Monday 26 August 2013

The Father of Optics is the Man Who Created Camera [part 3]

Like many eminent philosophers and mathematicians, Ibn Al-Haytham was a keen observer. While in a room one day he noticed light coming through a small hole made in the window shutters. It fell onto the wall opposite and it was the half-moon shape of the sun’s image during eclipses. He said: ‘The image of the sun at the time of the eclipse, unless it is total, demonstrates that when its light passes through a narrow, round hole and is cast on a place opposite to the hole it takes on the form of a moon-sickle.’

From his experiments, he explained that light travelled in a straight line and when the rays were reflected off a bright subject they passed through the small hole and did not scatter but crossed and reformed as an upside-down image on a flat white surface parallel to the hole. He then established that the smaller the hole, the clearer the picture.
                                                                                                                                                                                                                                                                                                                                                                                                                                                                                                                                                                                    *Camera Obscura

His experimental conclusions were that when the sunlight reached and penetrated the hole, it made a conic shape at the meeting point with the pinhole, and later formed another conic shape in reverse to the first one on the opposite wall in the dark room.

‘Light issues in all directions opposite any body that is illuminated with any light [and of course, also opposite any self-luminous body]. Therefore when the eye is opposite a visible object and the object is illuminated with light of any sort, light comes to the surface of the eye from the light of the visible object.’(10th-century Ibn al-Haytham from his ‘Book of Optics)

In later stages, these discoveries led to the invention of the camera obscura, and Ibn Al-Haytham built the first camera, a camera obscura or pinhole camera, in history.
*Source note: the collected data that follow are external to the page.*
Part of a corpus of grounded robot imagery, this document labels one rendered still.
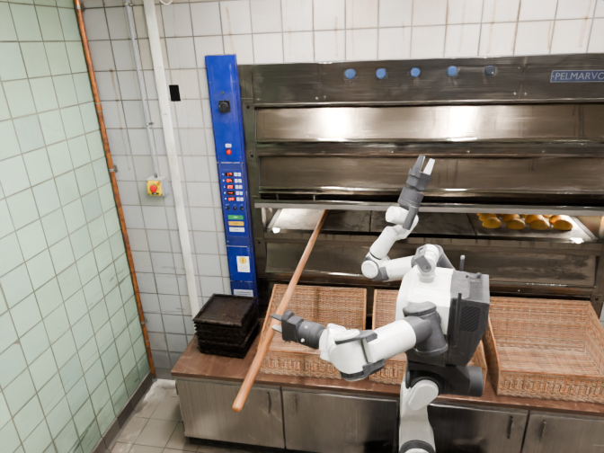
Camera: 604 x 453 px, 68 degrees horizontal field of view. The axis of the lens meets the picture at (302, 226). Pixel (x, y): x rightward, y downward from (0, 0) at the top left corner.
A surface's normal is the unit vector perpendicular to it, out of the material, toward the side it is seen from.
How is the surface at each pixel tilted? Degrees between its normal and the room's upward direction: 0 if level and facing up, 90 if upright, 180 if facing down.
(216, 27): 90
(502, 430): 90
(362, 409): 90
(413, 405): 90
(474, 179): 70
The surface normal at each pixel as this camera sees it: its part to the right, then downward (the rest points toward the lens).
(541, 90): -0.20, 0.36
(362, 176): -0.18, 0.04
He went on to explain that we see objects upright and not upside-down, as the camera does, because of the connection of he optic nerve with the brain, which analyses and defines the image.

During his practical experiments, Ibn Al-Haytham often used the term al-Bayt al-Muthim, which was translated into Latin as camera obscura, or dark, private or closed room or enclosed space. Camera is still used today, as is qamara in Arabic which still means a private or dark room.

Many of Ibn Al-Haytham’s works, especially his huge Book of Optics, were translated into Latin by the medieval scholar Gerard of Cremona. This has a profound impact on the 13th-century big thinkers like Roger Bacon and Witelo, and even on the 15th-century works of Leonardo da Vinci.


Today, the camera has gone from the humble beginnings of Ibn-Al-Haytham’s dark front room, the qamara, to become a sophisticated digital process, while the study of optics has blossomed into a whole science covering lasers, optical sectioning of the human retina and researching red bioluminescence in jelly fish.